Department of Medical Microbiology and Infectious Diseases, Erasmus MC University Medical Center, Rotterdam, The Netherlands.
Department of Medical Microbiology, Haaglanden Medisch Centrum, The Hague, The Netherlands.
Antimicrob Agents Chemother. 2023 Feb 16;67(2):e0143322. doi: 10.1128/aac.01433-22. Epub 2023 Jan 24.

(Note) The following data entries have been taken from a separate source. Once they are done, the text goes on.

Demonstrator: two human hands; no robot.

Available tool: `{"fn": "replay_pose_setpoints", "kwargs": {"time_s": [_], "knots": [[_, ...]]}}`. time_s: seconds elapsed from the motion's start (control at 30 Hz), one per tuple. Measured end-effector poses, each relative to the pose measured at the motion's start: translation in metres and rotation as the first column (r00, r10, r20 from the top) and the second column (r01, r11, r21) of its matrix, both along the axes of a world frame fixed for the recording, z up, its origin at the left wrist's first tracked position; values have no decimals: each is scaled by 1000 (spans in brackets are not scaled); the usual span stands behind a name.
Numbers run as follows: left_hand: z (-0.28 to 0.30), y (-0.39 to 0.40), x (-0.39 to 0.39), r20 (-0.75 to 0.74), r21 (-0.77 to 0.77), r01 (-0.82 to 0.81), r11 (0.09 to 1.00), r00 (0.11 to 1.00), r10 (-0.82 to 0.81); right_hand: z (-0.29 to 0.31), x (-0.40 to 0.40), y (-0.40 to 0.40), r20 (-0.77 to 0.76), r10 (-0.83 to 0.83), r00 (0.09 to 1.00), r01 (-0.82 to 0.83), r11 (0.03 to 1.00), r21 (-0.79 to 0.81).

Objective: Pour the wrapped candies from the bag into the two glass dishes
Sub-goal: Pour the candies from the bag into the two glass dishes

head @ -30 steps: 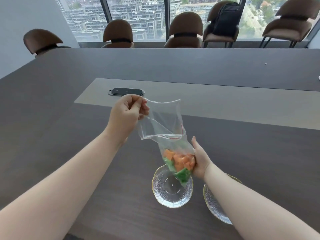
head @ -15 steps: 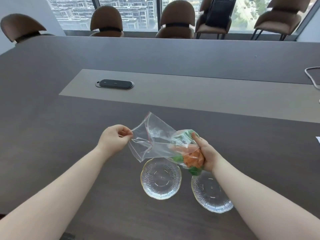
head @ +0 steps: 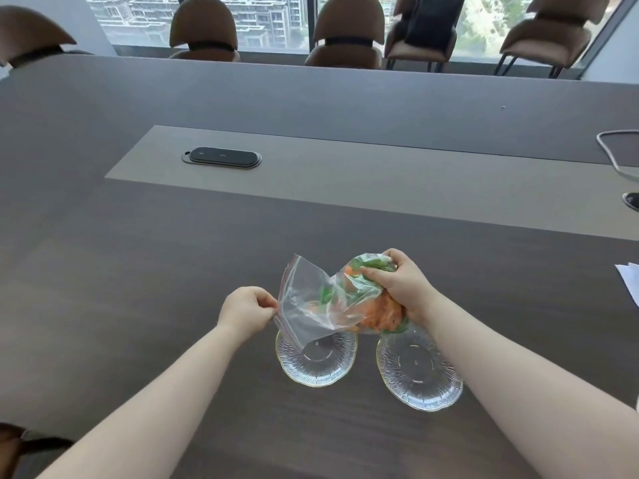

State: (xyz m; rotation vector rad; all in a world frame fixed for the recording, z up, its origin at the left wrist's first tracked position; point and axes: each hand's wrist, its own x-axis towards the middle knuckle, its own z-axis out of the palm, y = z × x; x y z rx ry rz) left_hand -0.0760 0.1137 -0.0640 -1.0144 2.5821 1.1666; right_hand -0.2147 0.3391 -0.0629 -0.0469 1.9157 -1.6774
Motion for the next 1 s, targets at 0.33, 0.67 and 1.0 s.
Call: {"fn": "replay_pose_setpoints", "kwargs": {"time_s": [0.33, 0.67, 1.0], "knots": [[-37, 7, 18, 211, 76, 177, 981, 959, -189, 25, 17, -21, -299, 224, 928, -163, 963, 217], [-23, 5, 0, 35, 42, 285, 958, 957, -287, 44, 34, -39, -455, 278, 846, -190, 954, 231], [-35, 15, -9, 131, -115, 295, 948, 951, -280, 56, 31, -38, -497, 261, 828, -157, 958, 241]]}}
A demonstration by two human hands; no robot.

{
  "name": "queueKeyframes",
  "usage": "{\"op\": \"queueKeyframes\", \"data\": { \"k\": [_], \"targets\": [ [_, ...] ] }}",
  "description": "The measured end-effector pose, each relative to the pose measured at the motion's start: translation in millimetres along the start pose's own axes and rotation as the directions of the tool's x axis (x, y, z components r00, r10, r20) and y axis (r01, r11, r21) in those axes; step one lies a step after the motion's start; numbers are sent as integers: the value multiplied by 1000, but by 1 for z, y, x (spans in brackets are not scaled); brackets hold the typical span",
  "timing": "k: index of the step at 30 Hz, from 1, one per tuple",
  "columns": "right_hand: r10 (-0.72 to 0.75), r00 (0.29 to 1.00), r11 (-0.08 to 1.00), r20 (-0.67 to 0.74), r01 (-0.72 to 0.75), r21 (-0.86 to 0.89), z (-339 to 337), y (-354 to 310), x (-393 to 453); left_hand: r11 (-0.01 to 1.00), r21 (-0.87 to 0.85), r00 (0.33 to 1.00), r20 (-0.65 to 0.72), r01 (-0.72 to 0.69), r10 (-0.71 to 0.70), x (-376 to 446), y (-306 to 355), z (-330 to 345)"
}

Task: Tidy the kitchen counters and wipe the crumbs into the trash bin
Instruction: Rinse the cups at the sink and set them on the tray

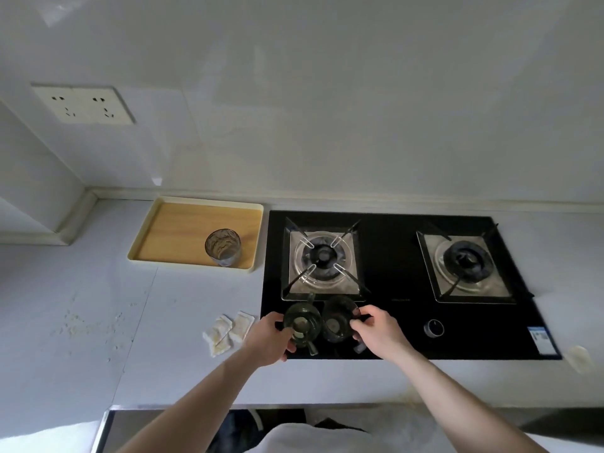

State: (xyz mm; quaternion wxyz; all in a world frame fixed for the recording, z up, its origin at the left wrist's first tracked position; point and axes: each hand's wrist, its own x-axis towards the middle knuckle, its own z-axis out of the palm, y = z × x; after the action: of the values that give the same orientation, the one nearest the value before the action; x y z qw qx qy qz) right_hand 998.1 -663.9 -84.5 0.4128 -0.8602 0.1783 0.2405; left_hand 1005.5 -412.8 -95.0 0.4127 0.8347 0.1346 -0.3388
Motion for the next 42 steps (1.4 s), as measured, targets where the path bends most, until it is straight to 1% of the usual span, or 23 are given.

Temocillin is used for the treatment of various infections caused by . The pharmacokinetic (PK)/pharmacodynamic (PD) index that is best correlated with the activity of beta-lactams is the percentage of time that the unbound concentration exceeds the MIC (%T>MIC). However, the %T>MIC needed for a bacteriostatic or killing effect of temocillin is unknown in thigh and lung infection models. In the present study, we studied the temocillin PK in plasma and epithelial lining fluid (ELF) of infected neutropenic mice and determined the plasma exposure-response relationships for Escherichia coli and Klebsiella pneumoniae. Neutropenic murine thigh and lung infection models were used. The bacterial loads in the thighs or lungs were determined. A sigmoid maximum-effect model was used to fit the plasma exposure-response relationship. A one-compartment model with first-order absorption best described temocillin PK (clearance [CL], 1.03 L/h/kg; volume of distribution [], 0.457 L/kg). Protein binding was 78.2% ± 1.3% across different plasma concentrations. A static effect was achieved for all strains in both the thigh and lung infection models. However, the median %T>MIC needed for a static effect was much lower in the lung infection model (27.8% for E. coli and 38.2% for K. pneumoniae) than in the thigh infection model (65.2% for E. coli and 64.9% for K. pneumoniae). A 1-log kill was reached for all strains in the lung infection model (median %T>MIC values of 42.1% for E. coli and 44.1% for K. pneumoniae) and 7 out of 8 strains in the thigh infection model (median %T>MIC values of 85.4% for E. coli and 74.5% for K. pneumoniae). These data support the use of temocillin in patients with pneumonia.
替莫西林用于治疗由 引起的各种感染。与β-内酰胺类药物活性相关性最好的药代动力学(PK)/药效动力学(PD)指标是未结合浓度超过 MIC 的时间百分比(%T>MIC)。然而,在大腿和肺部感染模型中,替莫西林达到抑菌或杀菌效果所需的%T>MIC 尚不清楚。在本研究中,我们研究了感染中性粒细胞减少小鼠血浆和上皮衬液(ELF)中的替莫西林 PK,并确定了血浆暴露-反应关系对大肠杆菌和肺炎克雷伯菌的影响。使用中性粒细胞减少的鼠大腿和肺部感染模型。测定大腿或肺部的细菌负荷。使用 sigmoid 最大效应模型拟合血浆暴露-反应关系。一室模型和一级吸收可最好地描述替莫西林 PK(清除率 [CL],1.03 L/h/kg;分布容积 [Vd],0.457 L/kg)。蛋白结合率在不同的血浆浓度下为 78.2%±1.3%。在大腿和肺部感染模型中,所有菌株均达到静态效应。然而,肺部感染模型中达到静态效应所需的中位%T>MIC 要低得多(大肠杆菌为 27.8%,肺炎克雷伯菌为 38.2%),而大腿感染模型中则较高(大肠杆菌为 65.2%,肺炎克雷伯菌为 64.9%)。在肺部感染模型中,所有菌株均达到 1 对数杀灭(大肠杆菌和肺炎克雷伯菌的中位%T>MIC 值分别为 42.1%和 44.1%),而在大腿感染模型中,7 株中的 8 株达到 1 对数杀灭(大肠杆菌和肺炎克雷伯菌的中位%T>MIC 值分别为 85.4%和 74.5%)。这些数据支持替莫西林在肺炎患者中的应用。